Two HMOs: Group Health in Washington State and Henry Ford Health System in Michigan.

Participants

1866 smokers.

Intervention

A web-based smoking-cessation program plus nicotine patch. Five components of the intervention were randomized using a fractional factorial design: high- versus low-depth tailored success story, outcome expectation, and efficacy expectation messages; high- versus low-personalized source; and multiple versus single exposure to the intervention components.

Measurements

Primary outcome was 7 day point-prevalence abstinence at the 6-month follow-up.

Findings

Abstinence was most influenced by high-depth tailored success stories and a high-personalized message source.

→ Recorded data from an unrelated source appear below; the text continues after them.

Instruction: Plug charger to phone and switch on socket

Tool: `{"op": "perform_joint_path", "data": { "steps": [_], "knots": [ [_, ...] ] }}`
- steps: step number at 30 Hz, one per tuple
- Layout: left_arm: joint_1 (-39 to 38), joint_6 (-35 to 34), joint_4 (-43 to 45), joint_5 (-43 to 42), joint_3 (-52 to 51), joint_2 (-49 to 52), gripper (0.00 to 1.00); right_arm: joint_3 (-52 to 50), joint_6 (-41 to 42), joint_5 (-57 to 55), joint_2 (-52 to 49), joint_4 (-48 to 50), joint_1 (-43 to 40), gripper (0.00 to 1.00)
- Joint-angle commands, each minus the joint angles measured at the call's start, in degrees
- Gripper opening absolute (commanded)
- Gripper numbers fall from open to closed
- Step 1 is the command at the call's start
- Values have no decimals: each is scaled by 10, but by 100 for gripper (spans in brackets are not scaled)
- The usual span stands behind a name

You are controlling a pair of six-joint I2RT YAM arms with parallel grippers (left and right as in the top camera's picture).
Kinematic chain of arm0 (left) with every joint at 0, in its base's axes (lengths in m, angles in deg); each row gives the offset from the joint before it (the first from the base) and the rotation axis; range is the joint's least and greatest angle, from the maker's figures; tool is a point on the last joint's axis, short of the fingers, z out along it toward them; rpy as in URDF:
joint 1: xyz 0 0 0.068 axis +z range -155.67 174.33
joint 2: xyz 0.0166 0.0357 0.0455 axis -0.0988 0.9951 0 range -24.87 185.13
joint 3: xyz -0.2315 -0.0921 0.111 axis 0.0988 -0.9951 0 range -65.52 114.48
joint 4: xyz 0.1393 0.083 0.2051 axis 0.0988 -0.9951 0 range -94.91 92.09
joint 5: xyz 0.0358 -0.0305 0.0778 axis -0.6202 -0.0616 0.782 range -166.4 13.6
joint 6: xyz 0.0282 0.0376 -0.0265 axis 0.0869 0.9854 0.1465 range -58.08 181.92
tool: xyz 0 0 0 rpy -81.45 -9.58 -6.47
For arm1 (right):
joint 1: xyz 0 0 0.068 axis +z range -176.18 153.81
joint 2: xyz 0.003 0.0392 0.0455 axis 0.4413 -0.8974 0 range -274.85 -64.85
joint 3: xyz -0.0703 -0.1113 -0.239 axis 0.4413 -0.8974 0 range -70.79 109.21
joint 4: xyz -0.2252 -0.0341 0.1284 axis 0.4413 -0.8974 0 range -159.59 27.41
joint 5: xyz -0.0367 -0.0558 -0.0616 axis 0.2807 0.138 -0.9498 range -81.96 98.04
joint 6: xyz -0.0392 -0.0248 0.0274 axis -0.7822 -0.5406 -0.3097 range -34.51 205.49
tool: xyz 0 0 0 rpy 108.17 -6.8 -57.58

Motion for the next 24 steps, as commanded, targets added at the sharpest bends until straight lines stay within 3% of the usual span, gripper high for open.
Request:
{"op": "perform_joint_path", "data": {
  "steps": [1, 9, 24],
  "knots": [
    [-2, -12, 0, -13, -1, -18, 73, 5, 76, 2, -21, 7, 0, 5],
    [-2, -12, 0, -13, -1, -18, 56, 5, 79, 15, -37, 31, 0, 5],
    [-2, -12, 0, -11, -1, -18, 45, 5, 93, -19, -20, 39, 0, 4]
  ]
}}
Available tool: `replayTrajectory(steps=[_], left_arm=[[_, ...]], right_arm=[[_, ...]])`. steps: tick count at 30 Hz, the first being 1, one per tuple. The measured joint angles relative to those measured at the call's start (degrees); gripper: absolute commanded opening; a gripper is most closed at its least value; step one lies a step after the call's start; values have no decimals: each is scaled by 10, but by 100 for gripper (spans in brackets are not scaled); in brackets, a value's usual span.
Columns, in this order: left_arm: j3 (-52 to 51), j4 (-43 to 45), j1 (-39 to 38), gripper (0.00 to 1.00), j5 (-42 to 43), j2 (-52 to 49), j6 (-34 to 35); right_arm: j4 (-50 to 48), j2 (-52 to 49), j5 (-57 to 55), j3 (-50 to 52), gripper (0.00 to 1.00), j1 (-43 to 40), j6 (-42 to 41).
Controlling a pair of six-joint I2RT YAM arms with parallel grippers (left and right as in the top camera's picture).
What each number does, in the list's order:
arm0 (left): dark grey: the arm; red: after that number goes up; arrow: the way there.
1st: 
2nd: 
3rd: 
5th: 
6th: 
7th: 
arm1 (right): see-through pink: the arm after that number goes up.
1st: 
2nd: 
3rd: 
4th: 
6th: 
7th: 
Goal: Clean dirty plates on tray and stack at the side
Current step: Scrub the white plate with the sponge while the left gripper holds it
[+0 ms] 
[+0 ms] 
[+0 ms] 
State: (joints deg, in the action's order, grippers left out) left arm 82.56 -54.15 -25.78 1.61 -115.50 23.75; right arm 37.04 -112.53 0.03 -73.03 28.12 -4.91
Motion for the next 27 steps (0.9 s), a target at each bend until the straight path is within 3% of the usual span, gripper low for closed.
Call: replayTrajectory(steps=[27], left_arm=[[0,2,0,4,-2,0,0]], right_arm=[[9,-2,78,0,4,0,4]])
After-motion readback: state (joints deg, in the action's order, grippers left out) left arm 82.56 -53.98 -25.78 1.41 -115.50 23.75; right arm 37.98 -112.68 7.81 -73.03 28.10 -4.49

The cumulative assignment of the three tailoring depth factors also resulted in increasing the rates of 6-month cessation, demonstrating an effect of tailoring depth.

Conclusions

The study identified relevant components of smoking-cessation interventions that should be generalizable to other cessation interventions. The study also demonstrated the importance of higher-depth tailoring in smoking-cessation programs. Finally, the use of a novel fractional factorial design allowed efficient examination of the study aims. The rapidly changing interfaces, software, and capabilities of eHealth are likely to require such dynamic experimental approaches to intervention discovery.